Regulation of Promotional Gift Cards
While traditional gift cards and gift certificates are subject to the regulations in the CARD Act, a common exception to these regulations relates to promotional gift cards, i.e., gift cards issued in conjunction with a promotional, loyalty or rewards program such as “Spend $50 and get a $25 gift card to use for your next delivery”). Under the CARD Act, a promotional gift card is one that: (1) is issued on a prepaid basis primarily for personal, family, or household purposes to a consumer in connection with a loyalty, award, or promotional program; (2) is redeemable at one or more merchants for goods or services, or can be used at an automated teller machine; and (3) includes certain disclosures.
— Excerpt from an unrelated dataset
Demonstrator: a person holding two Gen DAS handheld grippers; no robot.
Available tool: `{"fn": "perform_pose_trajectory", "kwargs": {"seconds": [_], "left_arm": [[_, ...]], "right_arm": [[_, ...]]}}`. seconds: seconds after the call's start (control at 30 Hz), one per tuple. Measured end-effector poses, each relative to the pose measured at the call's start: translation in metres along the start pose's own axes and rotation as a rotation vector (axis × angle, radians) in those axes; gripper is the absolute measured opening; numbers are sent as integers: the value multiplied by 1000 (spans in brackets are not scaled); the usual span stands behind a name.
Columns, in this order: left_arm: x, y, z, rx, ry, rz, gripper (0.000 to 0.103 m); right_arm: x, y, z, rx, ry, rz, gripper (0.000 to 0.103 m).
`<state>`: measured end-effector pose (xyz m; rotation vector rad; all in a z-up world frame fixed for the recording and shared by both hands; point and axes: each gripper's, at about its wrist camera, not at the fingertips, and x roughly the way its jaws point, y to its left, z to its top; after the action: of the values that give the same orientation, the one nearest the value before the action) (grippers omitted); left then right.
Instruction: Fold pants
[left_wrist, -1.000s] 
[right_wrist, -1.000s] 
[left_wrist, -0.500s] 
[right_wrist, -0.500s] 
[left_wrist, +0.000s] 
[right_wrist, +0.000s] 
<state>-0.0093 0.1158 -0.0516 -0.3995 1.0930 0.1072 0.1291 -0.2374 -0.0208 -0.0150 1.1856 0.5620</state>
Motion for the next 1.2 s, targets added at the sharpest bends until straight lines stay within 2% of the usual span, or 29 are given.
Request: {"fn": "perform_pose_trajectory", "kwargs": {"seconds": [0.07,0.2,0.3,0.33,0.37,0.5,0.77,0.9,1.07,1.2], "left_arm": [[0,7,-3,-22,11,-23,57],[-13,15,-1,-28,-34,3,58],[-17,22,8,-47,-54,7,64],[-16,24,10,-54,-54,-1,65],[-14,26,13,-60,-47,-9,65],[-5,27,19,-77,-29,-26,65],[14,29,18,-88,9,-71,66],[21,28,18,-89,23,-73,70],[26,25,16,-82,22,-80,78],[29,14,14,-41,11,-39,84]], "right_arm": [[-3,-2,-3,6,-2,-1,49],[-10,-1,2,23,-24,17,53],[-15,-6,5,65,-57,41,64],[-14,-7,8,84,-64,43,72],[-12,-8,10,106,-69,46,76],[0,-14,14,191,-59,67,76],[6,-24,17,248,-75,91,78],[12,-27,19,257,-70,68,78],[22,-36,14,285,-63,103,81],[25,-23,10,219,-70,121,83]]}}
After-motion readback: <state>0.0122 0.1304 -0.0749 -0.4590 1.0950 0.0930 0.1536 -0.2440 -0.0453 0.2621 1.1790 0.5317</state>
Promotional and loyalty cards are actually exempt from the CARD Act’s restrictions on fees and expiration dates—provided the required disclosures are included on the card(s). First, the front of the card must disclose the expiration date and state that it is issued for loyalty, award, or promotional purposes only. If the card states “Reward,” “Promotional,” or “Loyalty” on its front, it satisfies the requirement. Second, issuers must disclose a toll-free telephone number on the card or a website address that consumers can use to obtain any fee information. Third, if there are fees, they must be disclosed, along with the conditions under which they will be imposed, on the card, with the code, or on the device.
Some states have also enacted laws providing specific laws or regulations for “promotional, loyalty or rewards” gift cards. Some states that do not have laws addressing promotional cards simply limit the definition of a gift card to include only cards for which money or some other thing of value has been given by the consumer in exchange for the gift card—thus arguably excluding promotional cards outside of their scope. Each one of these states, with the exception of Maine, permits an expiration date for promotional gift cards, but many states impose specific rules regarding the placement or format of the disclosure of expiration dates or fees (for example, format or font size).
Additionally, states take a variety of approaches in addressing abandoned gift cards and escheat. Abandoned property law provides that property may be presumed abandoned under state law if there is no activity with respect to the property for a specified abandonment period. Regarding gift cards, the majority of states deem gift certificates that have not been used for a period of time, typically three to five years, abandoned property. Other states, including Illinois and Virginia, expressly exclude gift certificates from abandoned property laws. Considering how varied the approaches can be, it is a good idea to consult the state statutes to see how each jurisdiction handles the issue of abandoned property before issuing gift cards, and to plan accordingly for unclaimed property avoidance and accounting purposes.
Businesses trying to supplement their income by selling gift cards during this trying time must understand the web of laws and regulations that govern this part of the business to avoid compliance issues. Federal and state regulators, as well as plaintiffs’ class action attorneys, are always on the lookout for violations of these often very specific and technical laws. Business owners should consult with an attorney regarding these laws to make sure their practices are consistent with the applicable federal and state regulations.